La langue, vecteur de mise en commun ou facteur de séparation?

  • Art du langage, le roman? Vous ne trouvez pas que vous enfoncez les portes ouvertes?
  • Ce n’est pas la courtoisie qui vous étouffe, vous ! On doit franchir cette porte ouverte enfoncée pour constater que le roman est, à l’évidence, un art du langage mais pas de manière égale dans tous les romans.
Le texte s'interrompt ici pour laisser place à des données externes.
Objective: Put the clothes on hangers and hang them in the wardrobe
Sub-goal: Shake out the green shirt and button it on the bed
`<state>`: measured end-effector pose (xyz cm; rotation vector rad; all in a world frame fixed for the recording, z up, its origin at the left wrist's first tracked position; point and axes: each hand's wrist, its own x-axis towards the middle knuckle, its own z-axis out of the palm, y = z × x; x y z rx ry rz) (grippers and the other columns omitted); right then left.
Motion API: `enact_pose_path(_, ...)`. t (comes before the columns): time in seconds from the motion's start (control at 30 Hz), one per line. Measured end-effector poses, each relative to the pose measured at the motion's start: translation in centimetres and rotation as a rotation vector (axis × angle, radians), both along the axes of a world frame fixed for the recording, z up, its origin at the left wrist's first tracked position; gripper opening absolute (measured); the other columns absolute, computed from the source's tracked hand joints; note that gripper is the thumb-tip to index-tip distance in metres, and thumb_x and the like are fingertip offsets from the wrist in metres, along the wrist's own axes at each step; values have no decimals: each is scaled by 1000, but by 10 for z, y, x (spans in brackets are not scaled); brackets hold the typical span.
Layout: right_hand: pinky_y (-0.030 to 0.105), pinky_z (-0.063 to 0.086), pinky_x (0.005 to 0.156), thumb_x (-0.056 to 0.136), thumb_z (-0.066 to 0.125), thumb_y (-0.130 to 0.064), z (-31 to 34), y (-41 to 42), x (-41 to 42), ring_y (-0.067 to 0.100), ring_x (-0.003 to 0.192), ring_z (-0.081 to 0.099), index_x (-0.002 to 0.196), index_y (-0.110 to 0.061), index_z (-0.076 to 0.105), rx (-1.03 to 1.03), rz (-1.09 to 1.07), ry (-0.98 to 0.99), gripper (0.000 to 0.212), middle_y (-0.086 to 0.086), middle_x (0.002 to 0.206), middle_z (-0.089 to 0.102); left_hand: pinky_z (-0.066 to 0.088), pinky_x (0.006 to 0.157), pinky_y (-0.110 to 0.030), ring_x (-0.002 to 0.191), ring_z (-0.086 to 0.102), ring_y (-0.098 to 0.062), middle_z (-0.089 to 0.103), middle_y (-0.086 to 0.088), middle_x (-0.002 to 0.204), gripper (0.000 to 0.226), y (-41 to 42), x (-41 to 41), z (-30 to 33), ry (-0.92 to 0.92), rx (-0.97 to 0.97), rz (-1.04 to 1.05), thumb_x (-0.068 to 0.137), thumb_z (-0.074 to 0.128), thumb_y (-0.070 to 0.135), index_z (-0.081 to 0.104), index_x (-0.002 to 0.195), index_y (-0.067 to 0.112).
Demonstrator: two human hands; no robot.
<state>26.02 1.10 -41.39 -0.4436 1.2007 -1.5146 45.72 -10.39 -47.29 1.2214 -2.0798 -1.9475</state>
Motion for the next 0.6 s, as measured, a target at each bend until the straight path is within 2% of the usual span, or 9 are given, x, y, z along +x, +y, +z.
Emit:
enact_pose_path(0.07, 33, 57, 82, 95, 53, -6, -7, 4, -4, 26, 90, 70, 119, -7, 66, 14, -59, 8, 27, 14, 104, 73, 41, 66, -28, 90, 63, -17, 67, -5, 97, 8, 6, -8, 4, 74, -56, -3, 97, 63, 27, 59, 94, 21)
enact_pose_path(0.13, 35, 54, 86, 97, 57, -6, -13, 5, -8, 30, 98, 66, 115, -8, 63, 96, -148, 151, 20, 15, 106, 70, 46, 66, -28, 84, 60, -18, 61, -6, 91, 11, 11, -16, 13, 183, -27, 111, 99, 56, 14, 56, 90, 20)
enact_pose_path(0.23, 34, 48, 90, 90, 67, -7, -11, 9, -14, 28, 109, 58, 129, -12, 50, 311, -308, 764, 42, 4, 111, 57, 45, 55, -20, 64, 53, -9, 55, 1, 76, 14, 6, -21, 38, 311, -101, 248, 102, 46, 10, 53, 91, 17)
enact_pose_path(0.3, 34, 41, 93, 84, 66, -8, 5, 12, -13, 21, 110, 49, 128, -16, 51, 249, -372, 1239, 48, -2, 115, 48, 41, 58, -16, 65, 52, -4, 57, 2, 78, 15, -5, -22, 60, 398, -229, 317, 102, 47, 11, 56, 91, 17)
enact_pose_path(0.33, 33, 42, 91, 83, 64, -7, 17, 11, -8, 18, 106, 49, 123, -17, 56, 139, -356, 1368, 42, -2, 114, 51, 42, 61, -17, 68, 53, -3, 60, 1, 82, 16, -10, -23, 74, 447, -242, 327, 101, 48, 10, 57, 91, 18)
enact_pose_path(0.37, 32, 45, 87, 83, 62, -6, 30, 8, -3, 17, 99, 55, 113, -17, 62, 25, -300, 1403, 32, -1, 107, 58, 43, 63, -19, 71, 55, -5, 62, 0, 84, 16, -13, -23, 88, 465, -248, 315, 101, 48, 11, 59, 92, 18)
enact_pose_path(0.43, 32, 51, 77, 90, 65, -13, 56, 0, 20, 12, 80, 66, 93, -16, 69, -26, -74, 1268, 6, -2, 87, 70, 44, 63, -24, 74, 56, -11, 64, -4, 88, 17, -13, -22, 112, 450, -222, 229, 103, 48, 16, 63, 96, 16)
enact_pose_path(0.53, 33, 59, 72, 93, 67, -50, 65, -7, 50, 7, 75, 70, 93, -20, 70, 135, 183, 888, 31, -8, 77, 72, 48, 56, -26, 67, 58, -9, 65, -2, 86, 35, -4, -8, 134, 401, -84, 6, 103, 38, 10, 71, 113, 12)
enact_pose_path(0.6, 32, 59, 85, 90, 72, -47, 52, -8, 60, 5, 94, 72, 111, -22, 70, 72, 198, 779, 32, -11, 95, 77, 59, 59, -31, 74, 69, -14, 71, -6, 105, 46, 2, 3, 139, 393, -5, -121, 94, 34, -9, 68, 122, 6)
Pour tous, cognitivement, les phrases lues au cours de l’acte de lecture tendent à s’estomper dans le for intérieur pour permettre au lecteur d’accéder à l’histoire et à l’univers que semble présenter la fiction, alors même qu’elle les crée.
  • Enfin, il faudrait vous décider ! Le roman réaliste ne prétend-il pas se modeler sur la réalité, comme son adjectif l’indique?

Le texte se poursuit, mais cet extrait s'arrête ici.